* What is expected
Give the listing below again exactly, but without any of its pictures.

* Provided data

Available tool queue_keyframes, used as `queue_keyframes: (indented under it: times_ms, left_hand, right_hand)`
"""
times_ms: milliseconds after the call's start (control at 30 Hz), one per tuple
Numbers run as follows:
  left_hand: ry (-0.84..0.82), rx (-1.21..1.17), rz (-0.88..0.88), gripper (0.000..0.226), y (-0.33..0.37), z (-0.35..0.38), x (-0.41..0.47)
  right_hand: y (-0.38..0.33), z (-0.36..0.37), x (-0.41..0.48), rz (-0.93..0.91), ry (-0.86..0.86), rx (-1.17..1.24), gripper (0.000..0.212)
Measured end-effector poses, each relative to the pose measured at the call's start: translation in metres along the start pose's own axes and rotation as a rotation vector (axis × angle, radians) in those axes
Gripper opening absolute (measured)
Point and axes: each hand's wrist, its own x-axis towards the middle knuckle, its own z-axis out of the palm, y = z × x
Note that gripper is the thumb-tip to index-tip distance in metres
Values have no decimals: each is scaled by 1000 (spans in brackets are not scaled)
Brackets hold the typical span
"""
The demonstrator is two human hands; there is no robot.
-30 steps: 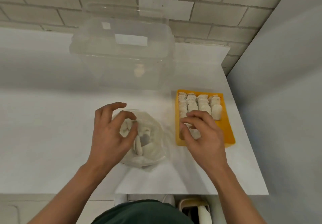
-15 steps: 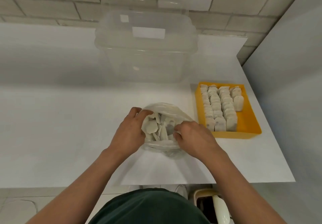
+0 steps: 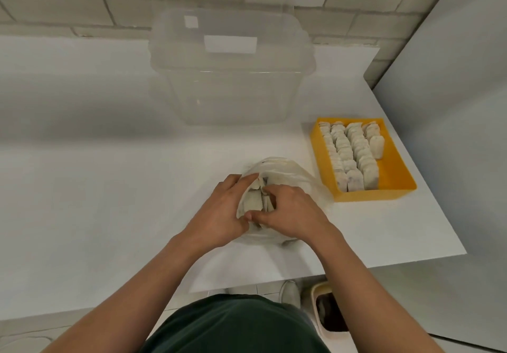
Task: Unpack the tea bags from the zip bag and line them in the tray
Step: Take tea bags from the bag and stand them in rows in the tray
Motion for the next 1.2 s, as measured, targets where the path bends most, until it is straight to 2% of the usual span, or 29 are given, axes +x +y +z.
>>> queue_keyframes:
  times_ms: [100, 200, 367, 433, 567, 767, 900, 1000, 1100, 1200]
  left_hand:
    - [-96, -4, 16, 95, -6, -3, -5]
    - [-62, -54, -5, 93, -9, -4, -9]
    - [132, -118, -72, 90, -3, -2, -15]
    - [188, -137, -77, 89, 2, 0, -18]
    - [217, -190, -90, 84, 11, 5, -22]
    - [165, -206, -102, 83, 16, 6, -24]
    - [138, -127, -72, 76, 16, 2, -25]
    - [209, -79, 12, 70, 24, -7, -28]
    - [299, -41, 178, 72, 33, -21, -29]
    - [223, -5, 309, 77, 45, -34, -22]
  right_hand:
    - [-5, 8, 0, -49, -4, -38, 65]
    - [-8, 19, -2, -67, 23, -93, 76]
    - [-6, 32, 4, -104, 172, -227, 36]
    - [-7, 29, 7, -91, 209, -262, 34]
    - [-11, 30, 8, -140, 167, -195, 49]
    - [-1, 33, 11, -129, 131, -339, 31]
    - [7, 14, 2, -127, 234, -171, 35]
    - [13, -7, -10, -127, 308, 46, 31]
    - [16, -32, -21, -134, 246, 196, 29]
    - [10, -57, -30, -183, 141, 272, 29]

* The answer
Available tool queue_keyframes, used as `queue_keyframes: (indented under it: times_ms, left_hand, right_hand)`
"""
times_ms: milliseconds after the call's start (control at 30 Hz), one per tuple
Numbers run as follows:
  left_hand: ry (-0.84..0.82), rx (-1.21..1.17), rz (-0.88..0.88), gripper (0.000..0.226), y (-0.33..0.37), z (-0.35..0.38), x (-0.41..0.47)
  right_hand: y (-0.38..0.33), z (-0.36..0.37), x (-0.41..0.48), rz (-0.93..0.91), ry (-0.86..0.86), rx (-1.17..1.24), gripper (0.000..0.212)
Measured end-effector poses, each relative to the pose measured at the call's start: translation in metres along the start pose's own axes and rotation as a rotation vector (axis × angle, radians) in those axes
Gripper opening absolute (measured)
Point and axes: each hand's wrist, its own x-axis towards the middle knuckle, its own z-axis out of the palm, y = z × x
Note that gripper is the thumb-tip to index-tip distance in metres
Values have no decimals: each is scaled by 1000 (spans in brackets are not scaled)
Brackets hold the typical span
"""
The demonstrator is two human hands; there is no robot.
-30 steps: 
-15 steps: 
+0 steps: 
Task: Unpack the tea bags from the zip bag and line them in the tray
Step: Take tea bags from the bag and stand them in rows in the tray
Motion for the next 1.2 s, as measured, targets where the path bends most, until it is straight to 2% of the usual span, or 29 are given, axes +x +y +z.
>>> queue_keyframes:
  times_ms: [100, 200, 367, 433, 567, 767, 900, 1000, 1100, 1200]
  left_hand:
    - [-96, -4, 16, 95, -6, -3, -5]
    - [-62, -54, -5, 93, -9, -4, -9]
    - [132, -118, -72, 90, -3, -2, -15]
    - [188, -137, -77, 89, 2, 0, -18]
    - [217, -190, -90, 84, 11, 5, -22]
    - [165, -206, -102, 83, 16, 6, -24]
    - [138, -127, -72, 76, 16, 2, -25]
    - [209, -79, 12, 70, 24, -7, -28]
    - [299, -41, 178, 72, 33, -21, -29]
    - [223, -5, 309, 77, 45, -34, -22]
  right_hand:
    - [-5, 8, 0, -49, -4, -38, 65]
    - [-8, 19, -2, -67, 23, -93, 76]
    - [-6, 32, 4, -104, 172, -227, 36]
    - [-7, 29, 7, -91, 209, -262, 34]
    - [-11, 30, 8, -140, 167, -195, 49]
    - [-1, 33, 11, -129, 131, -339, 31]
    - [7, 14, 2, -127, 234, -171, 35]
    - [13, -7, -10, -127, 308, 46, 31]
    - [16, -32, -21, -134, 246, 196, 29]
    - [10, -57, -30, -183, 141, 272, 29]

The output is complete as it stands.